Retail traders enter the financial markets for one thing: money. Who doesn’t like money, right? Unfortunately, they get sucked into false promises and lots of scams. Most of them in the end actually lose money and a very little percentage becomes successful. That’s natural selection right there.
I want to list the main causes that in my opinion are the reasons why retail traders lose in the long run and some things you can do to exit that vicious cycle:
· Illusions: the first thing is they want to become rich quick. They get bombarded with ads of a housewife making $4K per month trading forex comfortably from her bedroom. That’s obviously a lie. First, you need money to make money and stories of people hitting the jackpot with lucky trades are very rare. You can buy a lottery ticket and you may have the same probabilities. You need to know that the best traders in the world make on average 30% per YEAR in the long run. How can you trust a random social media influencer making 200% per MONTH? If you expect to make such unreasonably high returns and you inevitably can’t achieve them, you will feel pain and you will lose money trying to overleverage or revenge trading just to get there. Get your expectations down to realistic numbers and you’ll start to suffer less. Moreover, you shouldn’t expect to become good overnight as it takes years of experience as any other skill.
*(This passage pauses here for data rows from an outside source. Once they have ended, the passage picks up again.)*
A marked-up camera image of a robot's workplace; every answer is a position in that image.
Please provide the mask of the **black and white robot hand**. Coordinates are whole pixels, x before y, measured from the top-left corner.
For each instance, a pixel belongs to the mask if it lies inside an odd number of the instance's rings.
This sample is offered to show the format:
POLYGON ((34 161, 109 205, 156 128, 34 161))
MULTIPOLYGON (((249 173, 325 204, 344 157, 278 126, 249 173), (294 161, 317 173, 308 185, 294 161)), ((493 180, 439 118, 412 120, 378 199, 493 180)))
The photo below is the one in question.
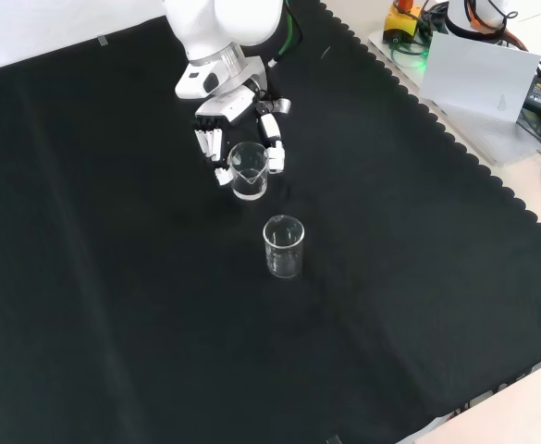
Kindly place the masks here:
POLYGON ((235 178, 227 160, 227 129, 249 114, 255 115, 269 153, 269 172, 280 174, 284 171, 286 153, 275 115, 286 115, 290 109, 289 99, 275 97, 252 79, 231 92, 209 98, 197 109, 194 124, 196 140, 205 159, 215 167, 219 185, 227 186, 235 178))

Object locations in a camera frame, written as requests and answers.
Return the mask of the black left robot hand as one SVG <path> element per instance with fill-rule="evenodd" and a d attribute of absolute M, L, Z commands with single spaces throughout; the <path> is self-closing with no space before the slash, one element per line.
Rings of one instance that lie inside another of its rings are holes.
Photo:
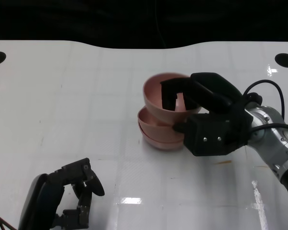
<path fill-rule="evenodd" d="M 77 207 L 58 215 L 57 208 L 65 186 L 69 184 L 78 198 Z M 67 164 L 53 173 L 41 174 L 32 181 L 18 228 L 50 230 L 60 226 L 65 230 L 87 229 L 93 194 L 104 196 L 105 191 L 88 158 Z"/>

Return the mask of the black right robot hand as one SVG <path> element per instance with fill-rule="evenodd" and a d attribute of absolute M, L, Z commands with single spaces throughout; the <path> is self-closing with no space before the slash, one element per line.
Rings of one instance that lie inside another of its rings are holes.
<path fill-rule="evenodd" d="M 222 76 L 193 73 L 186 78 L 164 80 L 160 85 L 164 109 L 174 111 L 181 93 L 186 110 L 208 110 L 207 114 L 191 114 L 174 123 L 173 129 L 184 134 L 189 151 L 226 155 L 247 144 L 253 121 L 245 111 L 249 99 Z"/>

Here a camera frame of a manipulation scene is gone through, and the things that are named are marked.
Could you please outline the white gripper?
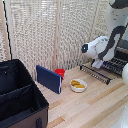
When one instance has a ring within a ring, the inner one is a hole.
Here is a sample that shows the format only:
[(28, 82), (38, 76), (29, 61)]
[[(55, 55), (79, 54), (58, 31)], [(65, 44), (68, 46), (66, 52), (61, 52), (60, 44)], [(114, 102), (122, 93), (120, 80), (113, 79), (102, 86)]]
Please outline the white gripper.
[(91, 64), (91, 66), (99, 69), (102, 66), (102, 64), (103, 64), (103, 61), (102, 60), (95, 59), (93, 61), (93, 63)]
· Technical Analysis: I’d say this is the main reason, but some may argue that you can make money using only technical analysis without any regard to what’s happening in the real world. Jim Rogers once said “I haven’t met a rich technician, excluding, of course, technicians who sell their technical services and make a lot of money.” Technical analysis can be a good risk management tool, but I hope no one believes that prices move because of some lines on a chart with historic data. A chart shows you where the market is and where it has been NOT where it’s going. Start to use charts to manage your risk instead, for stop loss placements, entries and exits. If you think that the market has gone too far too fast pricing some fundamental development and you notice that the price action is stalling or printing some kind of a reversal pattern, then take some profit off the table or just close your trade. You can even cut your losers if you expect the price to break one side because of some fundamental catalyst but the market actually breaks out to the other side and the momentum just keeps going. Just get out. You can always get back in later or you can see if there’s something going on that invalidates your original reasons and so on.
· Wrong Education: As they say “an investment in knowledge pays the best interest” and that’s true as long as the knowledge you get is not wrong. If you want to buy books or courses on trading education that’s fine BUT do your due diligence before spending your money on something that may be just a waste of time. Wrong education can set you up for failure and it’s really dangerous for beginners. Before making such an investment surf the net for reviews, ask people that already went through the course or book you want to buy and then make your own conclusions. If you think it’s worth it ok, if not, then move on.